The Chen Lab's goal is to understand the molecular epidemiology and etiology of certain cancers. Through molecular data from variations in SNPs and copy number, gene expression profiles, and tissue microarray data, we hope to determine the links between genetic and environmental factors and the development of – and/or survival from – tobacco- and hormone-related cancers.
Current studies include:
Oral Cancer: Molecular Profiles and Clinical Outcomes (Oralchip)
Oral squamous cell carcinoma (OSCC) is associated with considerable mortality and morbidity. We are conducting a hospital-based clinical study to discover biomarkers that may improve diagnosis and prognosis of oral cancer. Our ultimate goals are to address the following clinically important questions.

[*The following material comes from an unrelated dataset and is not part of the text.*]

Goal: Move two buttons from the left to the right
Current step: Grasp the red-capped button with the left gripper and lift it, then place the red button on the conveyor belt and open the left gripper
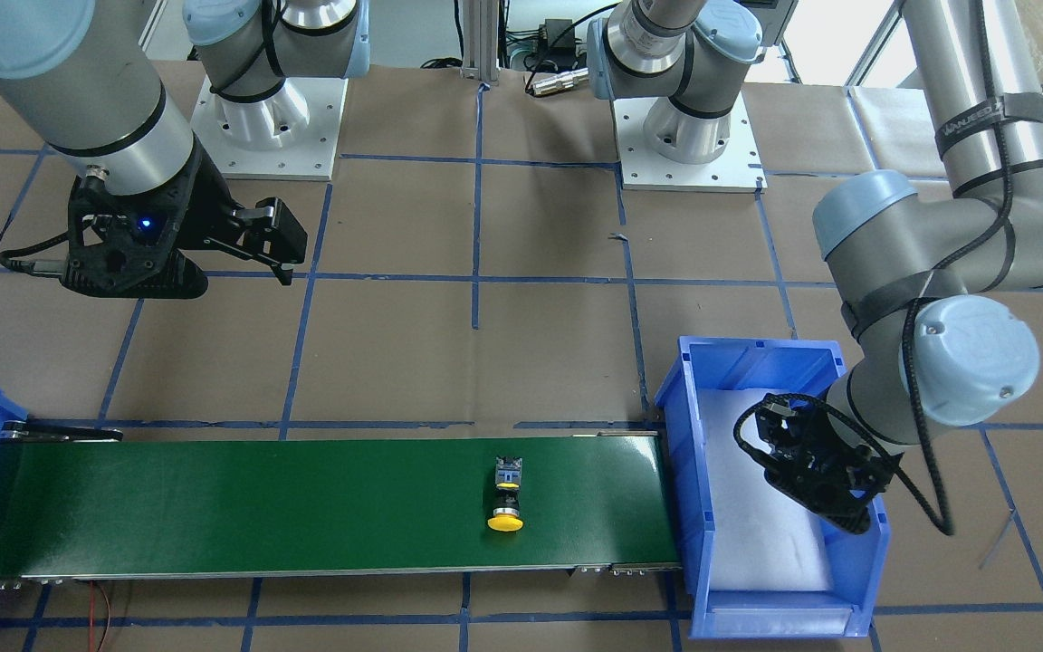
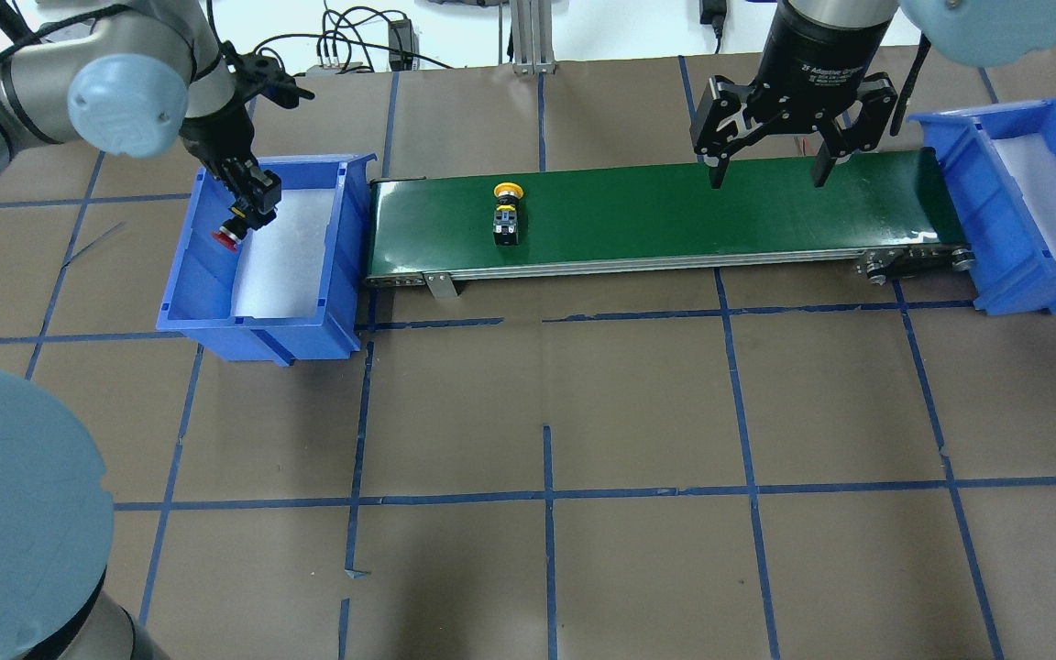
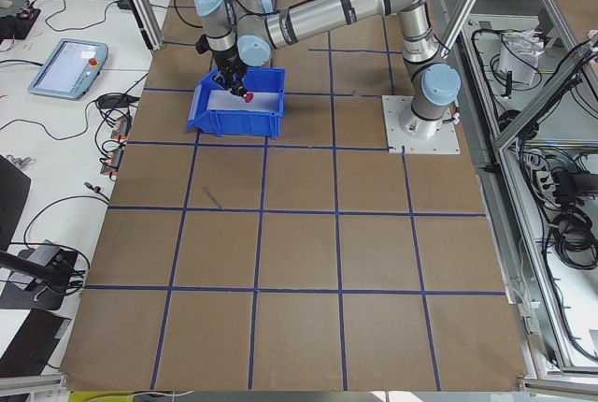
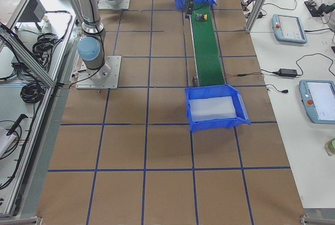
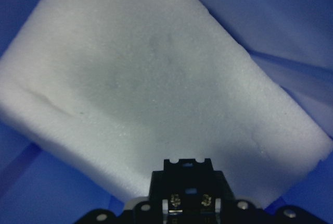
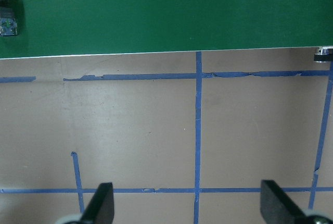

|What determines which OSCC patients go on to develop local recurrence and/or second primary tumors, so that more aggressive medical treatment and/or surveillance can be offered selectively to these patients?|
|How can we identify those clinically node-negative OSCC patients who harbor occult nodal metastasis, patients who should undergo neck dissection while those without can be spared unnecessary surgery?|
|To what degree can molecular markers improve upon the prediction of survival based on the current staging system so that physicians can better individualize patients’ treatments?|
Genome-wide Association Study of Endometrial Cancer (E2C2 GWAS)
Endometrial cancer is the fourth most common cancer in the United States. This study includes five cohorts from the NCI Cohort Consortium and six case-control studies that have collected biospecimens and agreed to collaborate within the NCI Epidemiology of Endometrial Cancer Consortium, by far the largest international collaborative study of this cancer. It will evaluate the association between the risk of Type I and Type II endometrial cancer and single nucleotide polymorphisms on the genome-wide level as well as the impact of gene and environment interaction on endometrial cancer risk. The overall goal is to determine whether certain genotypes are predictive of future endometrial cancer risk, and whether the genotypes interact with established endometrial risk factors.
Molecular Epidemiology of Lung Cancer
Smoking is the biggest cause of lung cancer, which is the most common fatal cancer worldwide. However, most people who smoke do not develop lung cancer. Our goal is to figure out if certain people develop lung cancer because of a lower ability to repair DNA damage from smoking in their lungs. We are also exploring how this could be related to other risk factors for lung cancer, such as how often or how intensely somebody smokes, or by whether they eat a diet that has antioxidant-rich fruits and vegetables.
International Head and Neck Cancer Epidemiology Consortium (INHANCE)
Dr. Chen is a member of the INHANCE Consortium, which was established in 2004 and is comprised of groups performing large molecular epidemiology studies of head and neck cancer. Through collaborations with investigators throughout the world, this group hopes to address the role of single nucleotide polymorphisms (SNPs) and their interactions with environmental factors, the etiology in rare subgroups of individuals (including young age at onset, nonsmokers and nondrinkers), and the effects of human papillomavirus (HPV) with respect to cancer subsite.
International Lung and Cancer Consortium (ILCCO)
Established in 2004, ILCCO is an international group of lung cancer researchers formed in order to share data from case-control and cohort studies from around the world. The overall objectives are to achieve greater power (particularly in regards to subgroup analyses), reduce duplication of research effort, replicate novel findings and achieve cost savings through large-scale, worldwide collaborative efforts.